Vous ouvrez un site et, au lieu de la page attendue, Cloudflare affiche :
« There is an internal server error on Cloudflare’s network »
avec un Error code 500 et généralement un Cloudflare Ray ID.
Le message peut être impressionnant, mais il donne déjà plusieurs indices utiles. Selon la situation, le problème peut venir de Cloudflare, du serveur qui héberge le site, d’un Worker ou d’une configuration placée entre les deux.
Surtout, les manipulations à effectuer ne sont pas les mêmes selon que vous êtes simple visiteur du site ou administrateur de celui-ci.
Diagnostic rapide d’une erreur Cloudflare
Que signifie une erreur 500 Cloudflare ?
Le code HTTP 500 Internal Server Error indique qu’un serveur n’a pas pu traiter correctement une requête en raison d’une erreur interne.
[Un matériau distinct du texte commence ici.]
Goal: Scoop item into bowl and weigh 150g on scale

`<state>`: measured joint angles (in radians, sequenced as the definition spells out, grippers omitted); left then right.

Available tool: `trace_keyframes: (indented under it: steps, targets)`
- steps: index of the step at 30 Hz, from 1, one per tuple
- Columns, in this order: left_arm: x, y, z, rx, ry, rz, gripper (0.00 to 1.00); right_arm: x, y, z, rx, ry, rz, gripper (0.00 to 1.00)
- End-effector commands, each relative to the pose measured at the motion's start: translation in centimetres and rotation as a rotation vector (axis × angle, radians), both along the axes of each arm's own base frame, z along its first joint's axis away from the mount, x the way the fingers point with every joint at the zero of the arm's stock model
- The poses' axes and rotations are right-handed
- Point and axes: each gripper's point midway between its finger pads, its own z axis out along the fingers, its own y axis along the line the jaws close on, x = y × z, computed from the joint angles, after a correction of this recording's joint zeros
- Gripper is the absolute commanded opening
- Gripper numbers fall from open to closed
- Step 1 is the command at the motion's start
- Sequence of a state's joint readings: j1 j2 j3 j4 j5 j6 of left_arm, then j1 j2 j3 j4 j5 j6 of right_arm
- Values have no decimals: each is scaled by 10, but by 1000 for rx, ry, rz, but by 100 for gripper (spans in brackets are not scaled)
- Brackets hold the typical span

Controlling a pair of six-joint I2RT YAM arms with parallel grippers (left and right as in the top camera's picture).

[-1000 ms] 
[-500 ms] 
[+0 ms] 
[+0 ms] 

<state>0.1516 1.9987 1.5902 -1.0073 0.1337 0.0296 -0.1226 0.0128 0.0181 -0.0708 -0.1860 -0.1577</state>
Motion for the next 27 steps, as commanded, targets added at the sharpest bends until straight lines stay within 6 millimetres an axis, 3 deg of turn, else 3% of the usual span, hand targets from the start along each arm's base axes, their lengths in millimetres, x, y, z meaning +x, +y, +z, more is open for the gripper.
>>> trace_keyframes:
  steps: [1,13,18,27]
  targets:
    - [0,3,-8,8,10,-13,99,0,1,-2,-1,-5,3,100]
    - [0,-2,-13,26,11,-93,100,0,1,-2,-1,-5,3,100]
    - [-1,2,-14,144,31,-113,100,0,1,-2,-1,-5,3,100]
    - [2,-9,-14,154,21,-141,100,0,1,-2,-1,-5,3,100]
Dans le cas d’un site utilisant Cloudflare, le trajet est généralement le suivant :
navigateur → réseau Cloudflare → serveur d’origine → application / base de données
Cloudflare agit notamment comme proxy entre l’internaute et le serveur qui héberge réellement le site.
La documentation Cloudflare considère normalement une erreur 500 comme le signe d’un problème affectant le serveur d’origine. Il existe toutefois une exception importante : si le contenu de la réponse 500 contient explicitement cloudflare ou cloudflare-nginx, Cloudflare recommande de transmettre l’incident à son support.
C’est justement ce qui rend le message « There is an internal server error on Cloudflare’s network » particulièrement intéressant : il ne faut pas le traiter exactement comme une banale erreur PHP 500.
Comment reconnaître rapidement l’origine du problème ?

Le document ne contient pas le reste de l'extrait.